2. Keunggulan kompetitif atau Diferensial
Yaitu keunggulan dalam penawaran total (yakni mencakup unsur apapun yang ditawarkan: produk, harga, promosi, distribusi) yang dihadapkan pada persaingan yang relevan, yang lebih menarik bagi pelanggan.
3. Fokus
Yaitu fokus atau konsentrasi pada keunggulan kompetitif, yakni memfokuskan sumberdaya dan usaha pada kebutuhan dan keinginan pelanggan serta pada penawaran yang bersaing.
Orientasi Manajemen (Keegan, 2009: 11-16):
1. Etnosentris
Berasumsi bahwa negara asalnya lebih unggul dibanding negara lain di dunia.

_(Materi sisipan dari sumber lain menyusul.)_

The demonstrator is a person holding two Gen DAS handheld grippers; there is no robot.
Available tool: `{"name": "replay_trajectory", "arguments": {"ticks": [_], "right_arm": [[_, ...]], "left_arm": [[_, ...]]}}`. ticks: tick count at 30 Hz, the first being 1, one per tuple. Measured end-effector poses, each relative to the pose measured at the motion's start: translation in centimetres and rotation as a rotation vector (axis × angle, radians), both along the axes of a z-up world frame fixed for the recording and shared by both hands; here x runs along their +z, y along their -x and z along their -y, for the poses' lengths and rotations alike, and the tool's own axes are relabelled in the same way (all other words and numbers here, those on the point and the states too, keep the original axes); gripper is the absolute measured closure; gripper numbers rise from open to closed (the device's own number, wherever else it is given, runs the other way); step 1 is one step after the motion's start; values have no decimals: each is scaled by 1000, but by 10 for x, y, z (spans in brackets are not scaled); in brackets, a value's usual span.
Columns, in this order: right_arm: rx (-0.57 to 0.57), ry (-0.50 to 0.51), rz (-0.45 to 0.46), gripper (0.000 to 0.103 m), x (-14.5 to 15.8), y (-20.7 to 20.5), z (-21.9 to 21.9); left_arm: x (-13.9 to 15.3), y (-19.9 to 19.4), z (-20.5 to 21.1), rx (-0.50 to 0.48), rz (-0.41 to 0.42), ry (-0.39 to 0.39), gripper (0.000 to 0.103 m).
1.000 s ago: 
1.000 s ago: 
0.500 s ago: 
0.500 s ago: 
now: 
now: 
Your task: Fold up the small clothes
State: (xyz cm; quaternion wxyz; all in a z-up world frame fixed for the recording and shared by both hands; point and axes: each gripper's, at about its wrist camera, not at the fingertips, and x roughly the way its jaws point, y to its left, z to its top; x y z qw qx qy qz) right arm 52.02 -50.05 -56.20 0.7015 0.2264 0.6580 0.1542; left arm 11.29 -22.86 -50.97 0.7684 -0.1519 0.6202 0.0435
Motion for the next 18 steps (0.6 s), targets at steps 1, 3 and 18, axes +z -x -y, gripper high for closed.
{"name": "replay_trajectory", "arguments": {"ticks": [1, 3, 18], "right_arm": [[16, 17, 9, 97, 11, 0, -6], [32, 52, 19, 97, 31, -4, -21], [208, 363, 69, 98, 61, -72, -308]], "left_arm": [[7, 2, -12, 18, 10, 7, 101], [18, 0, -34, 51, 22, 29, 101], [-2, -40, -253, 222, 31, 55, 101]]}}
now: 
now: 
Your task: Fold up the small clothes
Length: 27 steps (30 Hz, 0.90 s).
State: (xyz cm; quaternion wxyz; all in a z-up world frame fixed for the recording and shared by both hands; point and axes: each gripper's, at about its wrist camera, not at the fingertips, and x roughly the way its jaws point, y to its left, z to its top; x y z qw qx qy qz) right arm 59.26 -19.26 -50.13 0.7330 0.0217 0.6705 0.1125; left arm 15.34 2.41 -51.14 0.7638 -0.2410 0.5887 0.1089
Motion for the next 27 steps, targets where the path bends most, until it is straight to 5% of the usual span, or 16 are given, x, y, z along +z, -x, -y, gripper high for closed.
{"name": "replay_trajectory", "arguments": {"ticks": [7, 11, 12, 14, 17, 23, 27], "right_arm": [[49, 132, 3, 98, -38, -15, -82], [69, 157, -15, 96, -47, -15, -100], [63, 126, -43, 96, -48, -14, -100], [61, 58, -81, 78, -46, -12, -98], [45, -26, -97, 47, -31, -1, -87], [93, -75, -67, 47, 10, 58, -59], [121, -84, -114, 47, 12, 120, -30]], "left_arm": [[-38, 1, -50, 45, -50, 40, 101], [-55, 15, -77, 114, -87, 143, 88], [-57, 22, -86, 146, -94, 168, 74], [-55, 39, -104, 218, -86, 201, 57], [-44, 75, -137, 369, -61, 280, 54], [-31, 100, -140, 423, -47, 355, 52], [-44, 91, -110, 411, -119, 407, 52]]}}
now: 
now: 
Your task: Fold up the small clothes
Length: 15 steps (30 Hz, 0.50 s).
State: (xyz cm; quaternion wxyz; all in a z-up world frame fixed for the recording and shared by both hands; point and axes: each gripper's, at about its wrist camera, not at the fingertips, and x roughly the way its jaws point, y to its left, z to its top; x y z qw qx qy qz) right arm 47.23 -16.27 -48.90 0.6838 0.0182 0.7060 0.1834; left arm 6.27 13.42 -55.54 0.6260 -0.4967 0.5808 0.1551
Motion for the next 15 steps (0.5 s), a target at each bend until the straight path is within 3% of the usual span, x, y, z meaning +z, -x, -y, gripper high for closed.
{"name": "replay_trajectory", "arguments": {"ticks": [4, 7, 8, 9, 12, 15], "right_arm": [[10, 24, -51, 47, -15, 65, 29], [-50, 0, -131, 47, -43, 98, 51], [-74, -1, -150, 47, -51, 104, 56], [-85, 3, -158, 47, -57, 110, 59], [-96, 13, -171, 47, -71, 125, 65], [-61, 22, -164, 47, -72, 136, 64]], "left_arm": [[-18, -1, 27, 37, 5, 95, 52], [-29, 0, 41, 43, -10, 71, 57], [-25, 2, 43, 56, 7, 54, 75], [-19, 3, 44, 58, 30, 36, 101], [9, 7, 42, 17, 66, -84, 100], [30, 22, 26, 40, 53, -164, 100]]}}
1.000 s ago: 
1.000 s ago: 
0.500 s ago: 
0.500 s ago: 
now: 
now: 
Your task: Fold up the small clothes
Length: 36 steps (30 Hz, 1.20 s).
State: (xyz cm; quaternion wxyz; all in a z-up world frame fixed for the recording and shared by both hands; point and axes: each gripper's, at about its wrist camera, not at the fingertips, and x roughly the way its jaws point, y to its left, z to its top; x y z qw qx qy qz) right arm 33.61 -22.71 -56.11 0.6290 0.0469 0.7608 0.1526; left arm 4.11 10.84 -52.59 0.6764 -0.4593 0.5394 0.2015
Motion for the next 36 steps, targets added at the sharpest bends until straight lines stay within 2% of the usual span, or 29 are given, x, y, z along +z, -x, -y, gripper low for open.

Manajemen hanya melihat persamaan yang ada di pasar dan berasumsi bahwa produk dan kebiasaan yang sukses di negeri sendiri akan sukses juga di mana saja. Sekarang paham ini menjadi ancaman internal terbesar yang dihadapi perusahaan.
Perusahaan etnosentris yang berbisnis di luar negeri dapat disebut sebagai perusahaan internasional.
2. Polisentris
Berasumsi bahwa masing-masing negara adalah unik sehingga mengembangkan strategi yang berbeda-beda. Masing-masing anak perusahaan di luar negeri mengembangkan strategi bisnis dan pemasarannya sendiri-sendiri. Perusahaan polisentris sering disebut dengan terminologi perusahaan multinasional.
3. Regiosentris dan Geosentris
Orientasi geosentris merupakan perpaduan etnosentris dan polisentris, yang melihat persamaan dan perbedaan dalam pasar dan negara, dan mencoba menciptakan strategi global guna merespon seluruh kebutuhan dan keinginan lokal.
Perusahaan regiosentris lebih memperkuat daya saing regionalnya daripada langsung berpindah untuk mengembangkan respons global.
Sumber:
Warren J. Keegan, 2009. Manajemen Pemasaran Global (Judul asli: Global Marketing Management). Jilid Satu, Edisi Keenam, Cetakan Ketiga. Jakarta: Penerbit PT Indeks. Halaman 1-16.